:: RECORDS SHOWN ::

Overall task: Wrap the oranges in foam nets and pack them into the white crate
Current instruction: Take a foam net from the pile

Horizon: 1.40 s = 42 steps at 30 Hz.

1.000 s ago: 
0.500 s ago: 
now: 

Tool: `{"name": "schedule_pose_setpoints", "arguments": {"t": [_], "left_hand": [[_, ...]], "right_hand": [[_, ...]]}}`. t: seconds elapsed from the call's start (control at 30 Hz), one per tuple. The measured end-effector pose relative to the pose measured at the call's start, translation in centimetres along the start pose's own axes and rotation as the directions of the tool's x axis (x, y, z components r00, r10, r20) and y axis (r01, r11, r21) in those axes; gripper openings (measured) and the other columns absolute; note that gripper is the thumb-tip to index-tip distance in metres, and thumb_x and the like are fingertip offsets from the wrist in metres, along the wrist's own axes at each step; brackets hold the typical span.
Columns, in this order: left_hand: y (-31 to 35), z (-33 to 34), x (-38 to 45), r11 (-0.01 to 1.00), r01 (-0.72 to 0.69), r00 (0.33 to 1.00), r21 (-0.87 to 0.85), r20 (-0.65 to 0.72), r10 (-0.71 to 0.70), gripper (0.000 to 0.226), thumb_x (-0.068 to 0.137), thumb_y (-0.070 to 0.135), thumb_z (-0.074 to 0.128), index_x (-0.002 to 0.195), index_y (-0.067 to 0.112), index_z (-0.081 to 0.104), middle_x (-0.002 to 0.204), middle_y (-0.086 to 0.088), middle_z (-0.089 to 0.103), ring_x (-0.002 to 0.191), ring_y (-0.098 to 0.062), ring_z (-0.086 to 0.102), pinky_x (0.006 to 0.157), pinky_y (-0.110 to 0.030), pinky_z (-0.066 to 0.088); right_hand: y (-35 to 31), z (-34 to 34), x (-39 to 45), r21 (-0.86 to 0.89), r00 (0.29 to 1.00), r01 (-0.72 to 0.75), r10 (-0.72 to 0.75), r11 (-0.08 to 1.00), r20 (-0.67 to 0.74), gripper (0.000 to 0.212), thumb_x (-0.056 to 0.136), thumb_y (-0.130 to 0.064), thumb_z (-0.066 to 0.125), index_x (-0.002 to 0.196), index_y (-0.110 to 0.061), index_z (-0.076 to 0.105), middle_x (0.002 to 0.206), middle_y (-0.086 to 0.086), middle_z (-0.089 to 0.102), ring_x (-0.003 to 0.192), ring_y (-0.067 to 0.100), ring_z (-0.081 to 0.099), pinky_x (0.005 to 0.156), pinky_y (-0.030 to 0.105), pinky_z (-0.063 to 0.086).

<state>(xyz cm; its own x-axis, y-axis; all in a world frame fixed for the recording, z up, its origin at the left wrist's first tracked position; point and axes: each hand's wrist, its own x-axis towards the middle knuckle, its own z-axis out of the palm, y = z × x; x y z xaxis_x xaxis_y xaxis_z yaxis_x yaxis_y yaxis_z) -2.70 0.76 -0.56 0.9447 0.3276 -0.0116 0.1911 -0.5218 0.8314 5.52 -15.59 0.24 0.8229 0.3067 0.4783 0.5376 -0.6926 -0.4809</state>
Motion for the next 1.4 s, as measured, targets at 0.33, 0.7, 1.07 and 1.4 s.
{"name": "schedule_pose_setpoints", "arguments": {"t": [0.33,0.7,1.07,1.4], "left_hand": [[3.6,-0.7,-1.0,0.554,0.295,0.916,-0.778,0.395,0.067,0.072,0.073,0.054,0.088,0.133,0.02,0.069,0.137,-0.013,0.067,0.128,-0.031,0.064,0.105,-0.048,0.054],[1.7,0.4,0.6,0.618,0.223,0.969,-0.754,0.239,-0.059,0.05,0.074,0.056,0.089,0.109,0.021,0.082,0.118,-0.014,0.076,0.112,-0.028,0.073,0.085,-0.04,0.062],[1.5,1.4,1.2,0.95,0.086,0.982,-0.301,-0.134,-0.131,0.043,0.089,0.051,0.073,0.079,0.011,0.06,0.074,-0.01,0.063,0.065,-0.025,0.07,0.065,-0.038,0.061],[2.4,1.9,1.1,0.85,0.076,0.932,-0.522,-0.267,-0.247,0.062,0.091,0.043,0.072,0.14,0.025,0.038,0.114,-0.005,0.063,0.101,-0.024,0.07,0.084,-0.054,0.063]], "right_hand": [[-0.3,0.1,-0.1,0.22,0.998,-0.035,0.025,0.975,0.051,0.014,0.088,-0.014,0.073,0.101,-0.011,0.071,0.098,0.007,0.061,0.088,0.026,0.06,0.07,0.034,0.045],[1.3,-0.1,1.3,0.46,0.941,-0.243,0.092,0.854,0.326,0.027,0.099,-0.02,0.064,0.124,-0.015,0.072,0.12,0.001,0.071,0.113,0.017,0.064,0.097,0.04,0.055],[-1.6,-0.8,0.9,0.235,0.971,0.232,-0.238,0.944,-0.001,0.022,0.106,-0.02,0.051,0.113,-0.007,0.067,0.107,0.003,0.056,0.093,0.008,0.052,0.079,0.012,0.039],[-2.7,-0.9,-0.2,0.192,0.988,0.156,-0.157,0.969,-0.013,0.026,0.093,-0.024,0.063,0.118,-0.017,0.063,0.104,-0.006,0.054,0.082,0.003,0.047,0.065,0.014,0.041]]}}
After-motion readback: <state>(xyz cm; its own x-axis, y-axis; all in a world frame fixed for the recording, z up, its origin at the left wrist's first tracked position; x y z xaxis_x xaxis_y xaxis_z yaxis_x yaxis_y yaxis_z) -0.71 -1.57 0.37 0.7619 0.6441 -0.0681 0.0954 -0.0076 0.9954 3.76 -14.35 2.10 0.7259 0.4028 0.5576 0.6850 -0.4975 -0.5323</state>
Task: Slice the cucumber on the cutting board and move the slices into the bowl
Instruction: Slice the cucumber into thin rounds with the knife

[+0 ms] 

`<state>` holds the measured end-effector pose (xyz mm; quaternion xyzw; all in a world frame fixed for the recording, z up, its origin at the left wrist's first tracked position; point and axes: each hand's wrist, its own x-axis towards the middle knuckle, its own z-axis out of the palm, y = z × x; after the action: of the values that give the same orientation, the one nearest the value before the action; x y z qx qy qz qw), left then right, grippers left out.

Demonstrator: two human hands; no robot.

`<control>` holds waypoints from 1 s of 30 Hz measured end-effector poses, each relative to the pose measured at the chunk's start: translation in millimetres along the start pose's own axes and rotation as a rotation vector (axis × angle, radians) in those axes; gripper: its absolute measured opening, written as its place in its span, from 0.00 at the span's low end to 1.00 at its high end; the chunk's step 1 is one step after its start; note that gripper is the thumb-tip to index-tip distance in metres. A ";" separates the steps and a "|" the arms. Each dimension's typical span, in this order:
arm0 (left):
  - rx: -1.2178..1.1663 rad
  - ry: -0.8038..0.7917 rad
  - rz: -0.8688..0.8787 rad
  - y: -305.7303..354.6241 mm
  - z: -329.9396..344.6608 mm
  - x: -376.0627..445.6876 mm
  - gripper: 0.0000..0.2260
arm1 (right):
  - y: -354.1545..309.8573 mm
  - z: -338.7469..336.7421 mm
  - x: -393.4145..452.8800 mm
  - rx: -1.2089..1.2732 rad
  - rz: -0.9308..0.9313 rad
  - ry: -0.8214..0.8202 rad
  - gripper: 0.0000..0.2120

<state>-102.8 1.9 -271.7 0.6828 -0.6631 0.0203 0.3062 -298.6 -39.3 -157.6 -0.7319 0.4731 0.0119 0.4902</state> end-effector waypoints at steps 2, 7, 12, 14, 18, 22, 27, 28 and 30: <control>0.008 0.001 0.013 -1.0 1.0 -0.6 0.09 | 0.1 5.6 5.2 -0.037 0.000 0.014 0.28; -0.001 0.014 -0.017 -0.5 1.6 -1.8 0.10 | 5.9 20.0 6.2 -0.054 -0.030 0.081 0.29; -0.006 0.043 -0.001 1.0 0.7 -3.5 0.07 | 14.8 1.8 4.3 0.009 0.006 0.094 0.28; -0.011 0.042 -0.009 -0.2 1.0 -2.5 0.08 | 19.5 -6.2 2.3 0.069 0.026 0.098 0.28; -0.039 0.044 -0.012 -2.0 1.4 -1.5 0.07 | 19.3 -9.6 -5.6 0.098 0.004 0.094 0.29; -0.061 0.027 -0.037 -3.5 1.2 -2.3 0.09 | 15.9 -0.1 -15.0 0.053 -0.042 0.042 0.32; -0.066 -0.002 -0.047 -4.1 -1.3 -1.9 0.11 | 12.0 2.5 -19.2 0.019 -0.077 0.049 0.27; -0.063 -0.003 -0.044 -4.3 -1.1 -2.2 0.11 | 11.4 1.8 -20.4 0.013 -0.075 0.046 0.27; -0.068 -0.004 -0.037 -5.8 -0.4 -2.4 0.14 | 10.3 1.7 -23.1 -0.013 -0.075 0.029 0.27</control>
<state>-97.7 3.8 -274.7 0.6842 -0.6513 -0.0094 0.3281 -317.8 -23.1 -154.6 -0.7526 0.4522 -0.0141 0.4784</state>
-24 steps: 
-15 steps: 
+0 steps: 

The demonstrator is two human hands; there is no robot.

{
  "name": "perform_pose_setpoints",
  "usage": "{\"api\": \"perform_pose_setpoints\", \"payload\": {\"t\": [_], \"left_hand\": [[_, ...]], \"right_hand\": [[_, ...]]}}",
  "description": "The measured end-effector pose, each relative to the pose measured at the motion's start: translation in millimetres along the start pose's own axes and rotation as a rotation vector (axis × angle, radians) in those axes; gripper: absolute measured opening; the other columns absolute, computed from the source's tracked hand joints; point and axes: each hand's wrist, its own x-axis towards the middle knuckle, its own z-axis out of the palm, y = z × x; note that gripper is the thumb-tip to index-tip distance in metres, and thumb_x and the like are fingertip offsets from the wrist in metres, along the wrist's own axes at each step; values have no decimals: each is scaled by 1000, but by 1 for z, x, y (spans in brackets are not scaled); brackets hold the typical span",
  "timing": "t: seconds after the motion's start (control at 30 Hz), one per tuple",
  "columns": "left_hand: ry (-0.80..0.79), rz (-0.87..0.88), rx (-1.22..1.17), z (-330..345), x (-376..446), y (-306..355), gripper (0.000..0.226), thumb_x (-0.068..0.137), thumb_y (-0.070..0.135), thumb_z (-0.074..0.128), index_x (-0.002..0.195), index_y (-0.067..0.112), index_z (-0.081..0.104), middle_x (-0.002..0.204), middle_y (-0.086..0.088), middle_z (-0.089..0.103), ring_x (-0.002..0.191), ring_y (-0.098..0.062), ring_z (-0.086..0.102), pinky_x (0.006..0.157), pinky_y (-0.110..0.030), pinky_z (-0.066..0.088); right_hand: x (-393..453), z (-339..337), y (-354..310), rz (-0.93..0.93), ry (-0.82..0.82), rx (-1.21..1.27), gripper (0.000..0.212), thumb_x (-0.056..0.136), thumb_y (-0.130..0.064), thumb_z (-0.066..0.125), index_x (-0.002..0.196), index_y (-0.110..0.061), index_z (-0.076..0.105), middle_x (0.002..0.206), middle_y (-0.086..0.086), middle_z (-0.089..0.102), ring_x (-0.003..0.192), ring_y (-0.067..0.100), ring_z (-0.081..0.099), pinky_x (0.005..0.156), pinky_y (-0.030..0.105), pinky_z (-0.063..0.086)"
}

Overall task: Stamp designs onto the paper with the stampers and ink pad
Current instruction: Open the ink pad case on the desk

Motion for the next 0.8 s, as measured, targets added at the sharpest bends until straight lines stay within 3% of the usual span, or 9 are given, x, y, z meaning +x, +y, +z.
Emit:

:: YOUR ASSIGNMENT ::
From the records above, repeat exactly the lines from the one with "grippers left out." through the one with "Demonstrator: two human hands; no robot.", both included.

:: ANSWER SECTION ::
`<state>` holds the measured end-effector pose (xyz mm; quaternion xyzw; all in a world frame fixed for the recording, z up, its origin at the left wrist's first tracked position; point and axes: each hand's wrist, its own x-axis towards the middle knuckle, its own z-axis out of the palm, y = z × x; after the action: of the values that give the same orientation, the one nearest the value before the action; x y z qx qy qz qw), left then right, grippers left out.

Demonstrator: two human hands; no robot.

The work on the exercise is done.